Par exemple, nous allons bientôt travailler un exercice de mobilité avec Octave. Si je tombe par terre, il pourra m’aider à me relever grâce à une poignée située sur son harnais. Par ailleurs, il a très vite appris l’alerte médicale, un apprentissage que nous continuons de renforcer. Pour la petite anecdote, j’ai eu un souci au cœur. Octave a commencé à avoir des réactions inattendues avant que je sache ce qu’il se passe : il a détecté un AIT (accident ischémique transitoire).

Globalement, nous faisons des exercices au quotidien, qui durent en moyenne 5 minutes et que nous répartissons dans la journée. Nous suivons également des cours d’une heure, mais durant lesquels il y a des pauses.

Je commence et termine toujours les révisions par une séance de jeu, afin d’en faire une expérience positive pour lui. Je me sers beaucoup du corps pour lui apprendre des choses, car les chiens retiennent facilement grâce au mimétisme.

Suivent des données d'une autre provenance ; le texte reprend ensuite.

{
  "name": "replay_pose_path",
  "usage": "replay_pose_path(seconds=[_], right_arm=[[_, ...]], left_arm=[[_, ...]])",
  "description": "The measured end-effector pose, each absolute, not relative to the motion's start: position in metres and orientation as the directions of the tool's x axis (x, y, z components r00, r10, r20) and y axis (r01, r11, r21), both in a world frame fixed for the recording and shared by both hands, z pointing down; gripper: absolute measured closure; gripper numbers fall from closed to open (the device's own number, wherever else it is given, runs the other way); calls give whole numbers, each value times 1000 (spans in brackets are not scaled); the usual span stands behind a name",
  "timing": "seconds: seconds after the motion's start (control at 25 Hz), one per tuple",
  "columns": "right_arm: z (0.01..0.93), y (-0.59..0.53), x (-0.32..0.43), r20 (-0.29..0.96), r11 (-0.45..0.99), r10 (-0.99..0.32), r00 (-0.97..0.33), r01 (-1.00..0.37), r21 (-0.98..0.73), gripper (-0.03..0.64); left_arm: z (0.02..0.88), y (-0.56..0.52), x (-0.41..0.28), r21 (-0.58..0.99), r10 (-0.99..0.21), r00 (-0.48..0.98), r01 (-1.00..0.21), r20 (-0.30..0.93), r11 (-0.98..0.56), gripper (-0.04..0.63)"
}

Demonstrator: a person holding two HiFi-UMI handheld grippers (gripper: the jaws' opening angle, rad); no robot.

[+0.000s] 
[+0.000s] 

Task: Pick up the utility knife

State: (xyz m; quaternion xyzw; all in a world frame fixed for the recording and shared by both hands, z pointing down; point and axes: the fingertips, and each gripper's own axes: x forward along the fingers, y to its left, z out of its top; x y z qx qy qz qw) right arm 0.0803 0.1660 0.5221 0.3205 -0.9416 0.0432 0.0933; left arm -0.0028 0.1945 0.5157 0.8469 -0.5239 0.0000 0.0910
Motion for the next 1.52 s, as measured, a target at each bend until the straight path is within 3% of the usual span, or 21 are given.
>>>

Pourquoi as-tu choisi l’association Cyno-Sens ? 

J’aime la démarche, et le fait que le chien ne soit pas au nom de l’organisme, mais au nôtre. Le lien avec l’animal est plus fort. Octave, qui grandit à mes côtés, a pu s’adapter à mon mode et mon environnement de vie dès son plus jeune âge.

De plus, j’ai choisi de me tourner vers Cyno-Sens, car elle permet aux bénéficiaires d’être acteurs de la formation de leur chien guide ou d’assistance. Parfois, c’est très dur, donc il faut savoir encaisser. 

En suivant ce cursus, je montre aux gens que c’est possible de former son chien en étant accompagné par des éducateurs qualifiés. Cela me plaît de participer à l’apprentissage d’Octave, et de nouer une relation unique avec lui. Il n’est pas perçu comme un simple « outil de travail », et ne me quittera pas. Pour moi, c’était impossible qu’il parte à la retraite dans un autre foyer.

Tu es très active sur les réseaux sociaux ! Quel contenu as-tu l’habitude de publier ? 

Au départ, je montrais aux internautes la vie en tournée avec un chien. Je donnais des astuces pour voyager avec lui, tout en conseillant des accessoires. De nombreux abonnés ont sauté le cap en adoptant un chien, car ils se sont rendu compte que c’était possible de partir en vacances avec son animal de compagnie ou d’en accueillir un sans forcément posséder de jardin.

Aujourd’hui, le contenu que je publie sur les réseaux sociaux a évolué. Quand Octave a rejoint ma famille, j’ai commencé à sensibiliser le public sur le handicap invisible. De même, j’explique aux gens l’attitude à avoir quand ils croisent un chien d’assistance en formation.

Aussi, je montre avec bienveillance les difficultés qu’un bénéficiaire peut rencontrer. Je veux également démontrer qu’un animal peut nous aider à développer des compétences, à améliorer notre communication, à rencontrer des amis, voire même à trouver un travail. C’est important de rappeler que les chiens ne sont pas des accessoires, mais des êtres vivants qui changent notre vie. 

As-tu une anecdote marquante en lien avec la formation d’Octave ?

Avant, j’avais peur des grands chiens. Je pouvais traverser la rue quand j’en voyais un pour ne pas le croiser. J’ai toujours aimé les animaux, mais je ressentais une vive appréhension en présence de canidés imposants. Avec Octave, j’ai commencé à en fréquenter de plus en plus et j’ai appris à ne plus les craindre. Il m’a réconciliée avec les grands chiens ; cette peur est aujourd’hui complètement guérie !

Je tiens également à préciser que, grâce à lui, le regard des gens a changé. Je suis passée d’un handicap invisible – que j’ai essayé de camoufler pendant des années – à un handicap visible. Cela a été un véritable tournant dans ma vie. Je suis ravie de sensibiliser sur le sujet, de promouvoir la démarche de l’association Cyno-Sens et de montrer que l’aide animale demeure possible dans de bonnes conditions.